ACTIVITY: What you return should be the lines from the one with "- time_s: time" through the one with "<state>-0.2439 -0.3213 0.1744" in the data below, reproduced exactly with both ends, and no pictures at all.

[RECORDED INFORMATION]

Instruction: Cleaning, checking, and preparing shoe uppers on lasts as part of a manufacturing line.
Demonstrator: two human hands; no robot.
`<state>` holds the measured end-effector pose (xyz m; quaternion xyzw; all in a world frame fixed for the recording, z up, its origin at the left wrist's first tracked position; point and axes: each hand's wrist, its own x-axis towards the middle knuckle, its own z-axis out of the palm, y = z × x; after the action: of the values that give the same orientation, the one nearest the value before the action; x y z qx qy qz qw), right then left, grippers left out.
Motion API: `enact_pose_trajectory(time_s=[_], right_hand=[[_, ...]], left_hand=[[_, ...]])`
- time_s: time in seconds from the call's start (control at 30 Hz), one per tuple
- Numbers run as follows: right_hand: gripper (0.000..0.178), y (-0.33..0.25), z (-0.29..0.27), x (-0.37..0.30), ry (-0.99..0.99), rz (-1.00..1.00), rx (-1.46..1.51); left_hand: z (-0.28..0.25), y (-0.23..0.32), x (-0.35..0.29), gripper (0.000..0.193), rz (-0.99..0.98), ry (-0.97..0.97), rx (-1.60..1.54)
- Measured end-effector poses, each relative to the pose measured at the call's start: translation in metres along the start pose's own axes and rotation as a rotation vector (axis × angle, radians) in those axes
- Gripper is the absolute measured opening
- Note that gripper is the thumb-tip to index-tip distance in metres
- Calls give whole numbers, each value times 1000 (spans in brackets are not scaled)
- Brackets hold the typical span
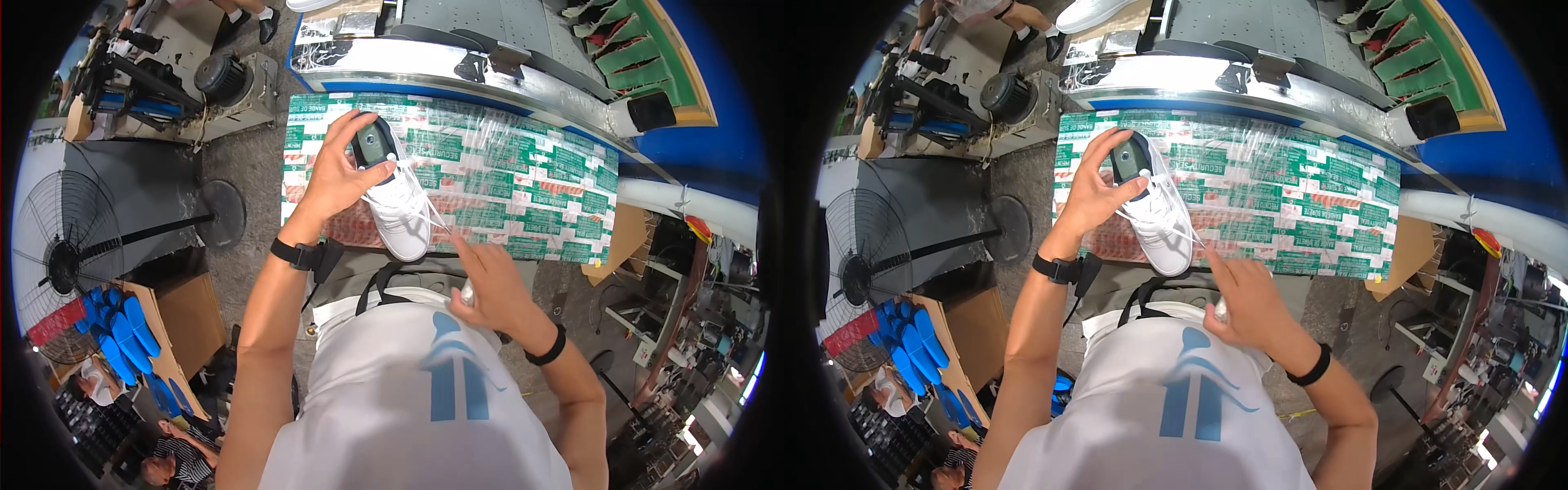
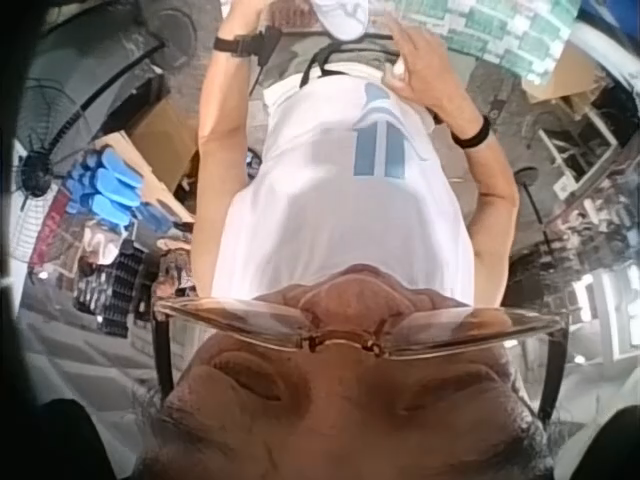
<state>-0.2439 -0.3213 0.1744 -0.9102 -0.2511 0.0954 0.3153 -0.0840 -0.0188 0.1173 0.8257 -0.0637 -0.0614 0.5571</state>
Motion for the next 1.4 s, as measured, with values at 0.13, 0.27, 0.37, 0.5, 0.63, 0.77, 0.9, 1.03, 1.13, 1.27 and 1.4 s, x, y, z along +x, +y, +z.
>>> enact_pose_trajectory(time_s=[0.13,0.27,0.37,0.5,0.63,0.77,0.9,1.03,1.13,1.27,1.4], right_hand=[[91,-1,9,21,123,0,114],[93,10,40,78,179,-15,140],[94,16,40,77,130,-44,42],[89,0,24,40,100,-143,34],[96,-20,30,56,73,-99,6],[92,-12,50,86,151,-191,-122],[91,-16,68,92,198,-194,-129],[90,-39,61,77,157,-143,143],[85,-24,35,53,32,-102,345],[85,3,33,63,408,-61,416],[79,27,68,98,264,302,362]], left_hand=[[4,-4,3,81,47,-2,67],[6,-1,4,84,24,-40,24],[4,-7,4,85,38,-31,79],[2,-11,-1,81,31,-46,63],[1,-15,3,83,63,-23,106],[-2,-4,9,90,84,-80,129],[4,-9,5,90,42,-66,74],[-6,-7,-2,86,35,-47,97],[-25,-16,-8,92,-28,-116,-199],[-39,-30,-17,122,-56,-101,-521],[-35,-34,-54,109,-312,23,-743]])
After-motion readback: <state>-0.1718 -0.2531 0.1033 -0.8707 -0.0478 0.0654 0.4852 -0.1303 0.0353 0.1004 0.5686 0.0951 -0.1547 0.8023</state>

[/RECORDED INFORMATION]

ANSWER AREA:
- time_s: time in seconds from the call's start (control at 30 Hz), one per tuple
- Numbers run as follows: right_hand: gripper (0.000..0.178), y (-0.33..0.25), z (-0.29..0.27), x (-0.37..0.30), ry (-0.99..0.99), rz (-1.00..1.00), rx (-1.46..1.51); left_hand: z (-0.28..0.25), y (-0.23..0.32), x (-0.35..0.29), gripper (0.000..0.193), rz (-0.99..0.98), ry (-0.97..0.97), rx (-1.60..1.54)
- Measured end-effector poses, each relative to the pose measured at the call's start: translation in metres along the start pose's own axes and rotation as a rotation vector (axis × angle, radians) in those axes
- Gripper is the absolute measured opening
- Note that gripper is the thumb-tip to index-tip distance in metres
- Calls give whole numbers, each value times 1000 (spans in brackets are not scaled)
- Brackets hold the typical span
<state>-0.2439 -0.3213 0.1744 -0.9102 -0.2511 0.0954 0.3153 -0.0840 -0.0188 0.1173 0.8257 -0.0637 -0.0614 0.5571</state>

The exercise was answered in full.